Wednesday, June 16, 2010

Obama's Agenda and the Progressive Movement

Katrina vanden Heuvel comments on recent stories about "demoralized activists" and the "'liberals eat their own' storyline",
Yet what's happening on the left isn't the equivalent of the anti-incumbent anger on the right. Most progressives support Obama and want his agenda to succeed. And although Pelosi may have been bushwacked by a disability-rights group last week, she was celebrated by most of the conference attendees for her ability to forge a majority for hard votes.
And on the purpose of the primary challenge to Blanche Lincoln:
Actually, the point of the exercise was that those opposing Obama's reform agenda will not get a free pass.
My impressions are a bit different, that the message is less about those supposedly "opposing Obama's reform agenda" and more about the suspicion that President Obama doesn't have much of a reform agenda. That he's willing to push things back to the soft conservatism of the Clinton era, but that he's not interested in pushing any harder than that. The concern seems to be that, fundamentally, he's a centrist, and that the comments that emerge from his administration that are scornful of the progressives and the netroots reflect his actual beliefs. Part of the reaction to Obama is the perception that he hasn't pushed back against the G.W. Bush era hard enough, even that there's no real difference - a perception that is removed from reality, even if you hoped for more. (Let's not forget that the "Obama's just like Bush" agitprop was being advanced by Republican Party operatives even before he was elected President - it's not true, but their goal is to demoralize Obama's supporters.)

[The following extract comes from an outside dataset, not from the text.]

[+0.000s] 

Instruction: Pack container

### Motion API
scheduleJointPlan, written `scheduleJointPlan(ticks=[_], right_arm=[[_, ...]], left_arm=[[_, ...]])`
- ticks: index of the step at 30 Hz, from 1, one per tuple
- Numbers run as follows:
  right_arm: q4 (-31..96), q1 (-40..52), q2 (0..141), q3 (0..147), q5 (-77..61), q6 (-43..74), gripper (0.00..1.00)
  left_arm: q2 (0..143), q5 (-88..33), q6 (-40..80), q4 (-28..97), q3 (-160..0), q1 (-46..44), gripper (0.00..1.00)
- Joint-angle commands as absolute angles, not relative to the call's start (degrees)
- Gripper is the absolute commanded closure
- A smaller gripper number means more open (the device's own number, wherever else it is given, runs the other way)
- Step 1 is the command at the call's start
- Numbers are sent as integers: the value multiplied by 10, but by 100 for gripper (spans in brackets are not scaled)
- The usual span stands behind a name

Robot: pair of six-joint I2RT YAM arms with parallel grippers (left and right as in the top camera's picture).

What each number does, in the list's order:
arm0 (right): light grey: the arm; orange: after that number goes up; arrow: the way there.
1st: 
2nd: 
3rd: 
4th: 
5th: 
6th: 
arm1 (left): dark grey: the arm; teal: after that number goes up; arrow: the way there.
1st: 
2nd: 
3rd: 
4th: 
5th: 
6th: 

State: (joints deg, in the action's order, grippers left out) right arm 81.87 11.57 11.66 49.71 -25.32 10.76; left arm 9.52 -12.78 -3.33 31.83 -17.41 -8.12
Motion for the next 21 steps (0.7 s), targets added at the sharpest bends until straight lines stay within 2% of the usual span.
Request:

The rest wasn't exactly difficult to predict - if you took Obama at his word during his campaign instead of assuming that "he's only saying what he has to say to be elected, but once elected he's going to embrace my own, personal philosophy of government and force Congress to bend to his will." When candidate Obama spoke skeptically of the "public option" in healthcare reform, and was tepid in his support during the debate, I don't think that it was merely a reflection of the political reality in which no such plan would get through the Senate - it seemed clear from his words that he would have accepted a bill with a public option but didn't see its absence as a big deal.